Introduction
CSV files are still found all over, and developer's often are faced with situations for parsing and manipulating that data. Often times, we want to take the CSV data and use it to initialize objects. In this article, we'll take a look at one approach to mapping incoming CSV data to our own objects. For brevity, I will assume that you have already developed a way to parse a given CSV input line and convert it to an array of strings.
Background
I was first prompted to look at this problem when I was asked by a customer if there was an easy way to map incoming CSV data to objects. He had already figured out how to use regular expressions to parse the line of text he read into his application to create an array containing all the fields from the data file.
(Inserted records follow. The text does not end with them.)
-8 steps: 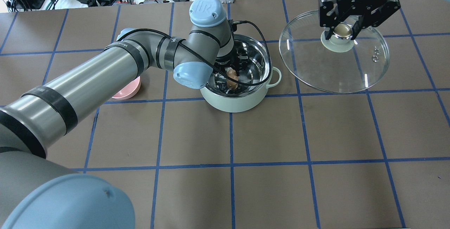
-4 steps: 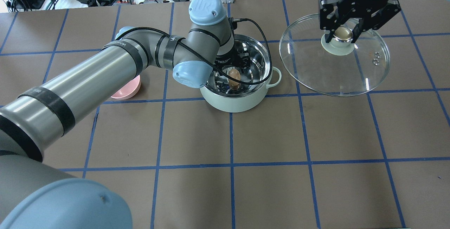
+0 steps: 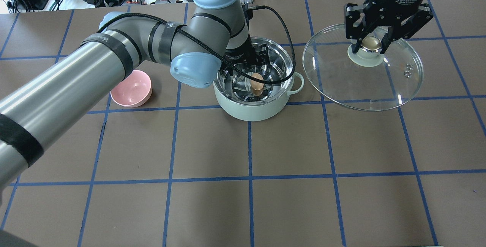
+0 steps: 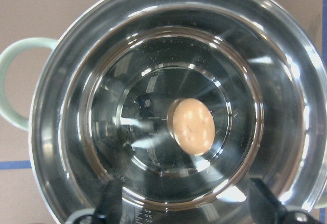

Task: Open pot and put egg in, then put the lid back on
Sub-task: 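Withdraw the left gripper while the right gripper carries the lid over the pot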

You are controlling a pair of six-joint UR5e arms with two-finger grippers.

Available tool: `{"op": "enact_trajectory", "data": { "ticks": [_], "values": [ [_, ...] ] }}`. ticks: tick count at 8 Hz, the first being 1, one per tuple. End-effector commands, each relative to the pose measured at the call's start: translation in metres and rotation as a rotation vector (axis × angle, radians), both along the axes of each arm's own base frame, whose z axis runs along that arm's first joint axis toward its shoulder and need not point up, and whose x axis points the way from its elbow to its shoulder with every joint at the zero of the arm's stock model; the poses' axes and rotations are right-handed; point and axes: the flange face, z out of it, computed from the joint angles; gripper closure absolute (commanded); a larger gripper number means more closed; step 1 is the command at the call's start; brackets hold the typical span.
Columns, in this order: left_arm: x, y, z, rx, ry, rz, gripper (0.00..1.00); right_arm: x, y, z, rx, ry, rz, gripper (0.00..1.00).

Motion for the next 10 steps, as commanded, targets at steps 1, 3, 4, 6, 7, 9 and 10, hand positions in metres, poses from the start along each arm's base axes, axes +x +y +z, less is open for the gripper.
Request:
{"op": "enact_trajectory", "data": {
  "ticks": [1,3,4,6,7,9,10],
  "values": [
    [0.022,0.017,0.052,-0.027,-0.066,-0.029,0.12,0.004,-0.005,-0.007,0.028,0.006,-0.017,0.76],
    [0.073,0.020,0.096,0.010,-0.098,-0.026,0.10,0.049,-0.029,-0.023,0.028,0.016,-0.008,0.76],
    [0.110,0.016,0.114,0.007,-0.124,-0.005,0.10,0.092,-0.044,-0.043,0.023,0.037,-0.008,0.76],
    [0.184,0.008,0.132,0.029,-0.138,0.031,0.03,0.159,-0.068,-0.085,-0.041,0.017,-0.060,0.76],
    [0.210,0.011,0.144,0.029,-0.140,0.048,0.05,0.186,-0.076,-0.103,-0.049,0.015,-0.074,0.76],
    [0.242,0.019,0.149,0.060,-0.155,0.049,0.00,0.206,-0.091,-0.126,-0.060,0.003,-0.105,0.76],
    [0.243,0.025,0.153,0.059,-0.153,0.050,0.00,0.210,-0.096,-0.134,-0.058,-0.028,-0.118,0.76]
  ]
}}
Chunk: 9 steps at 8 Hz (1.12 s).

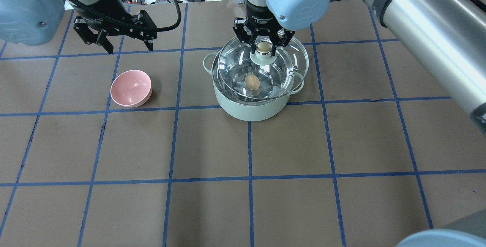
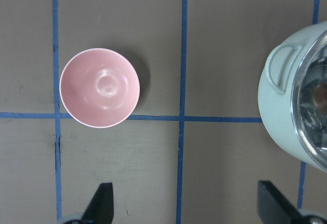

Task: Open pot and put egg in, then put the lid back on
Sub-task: 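Lower the glass lid onto the pot with the right gripper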

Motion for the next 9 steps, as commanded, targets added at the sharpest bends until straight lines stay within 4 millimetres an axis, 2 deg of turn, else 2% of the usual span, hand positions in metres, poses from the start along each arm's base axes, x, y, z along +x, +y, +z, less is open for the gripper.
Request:
{"op": "enact_trajectory", "data": {
  "ticks": [1,3,4,9],
  "values": [
    [0.011,0.015,0.012,0.004,-0.003,0.002,0.00,0.015,-0.012,-0.022,-0.004,-0.034,-0.025,0.76],
    [0.008,0.018,0.005,0.016,0.004,0.009,0.00,0.015,-0.012,-0.035,0.024,-0.029,-0.027,0.76],
    [0.008,0.018,0.004,0.017,0.003,0.009,0.00,0.017,-0.011,-0.051,0.062,-0.017,-0.025,0.75],
    [0.010,0.017,0.002,0.021,-0.006,-0.001,0.00,0.021,-0.014,-0.053,0.048,-0.022,-0.018,0.75]
  ]
}}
It really was a matter of then creating objects from that array.
The obvious and brute force method would be something like this:
Customer customerObj = new Customer();
customerObj.Name = datafields[0];
customerObj.DateOfBirth = DateTime.Parse(datafields[1]);
customerObj.Age = int.Parse(datafields[2]);
That would be fairly straightforward, but with more than a few objects or properties, it would get pretty tedious. And, there is no accounting for any custom processing of the input data prior to assigning it to fields. You could also come up with a special constructor for each class that would take an array of data and set the object up correctly, which would probably be a marginally better approach.
The Approach
My initial two thoughts when faced with this problem were:
- it made a lot of sense to have some kind of loader that could process incoming array data and instantiate an arbitrary class with data, and
- some way to make the mapping of the array data to class data easy.
With those two thoughts in mind (and thereby limiting my other remaining thoughts to one, since I can only manage three things at a time), I set out to free up my thought queue as fast as possible.
From those two thoughts, I picked three key things that drove my thinking:
- I would need a
Loader
class of some kind. I figured for my first shot at this, I would like a couple of static methods that could be either given an existing object to populate with a given array of string data, or it could be told the type of object to create based on the array data, and it would return a new object of the correct type fully populated.
- Because the
Loader
needed to work with any kind of class, I would need to use .NET Reflection to interrogate the class for what information needed to be updated.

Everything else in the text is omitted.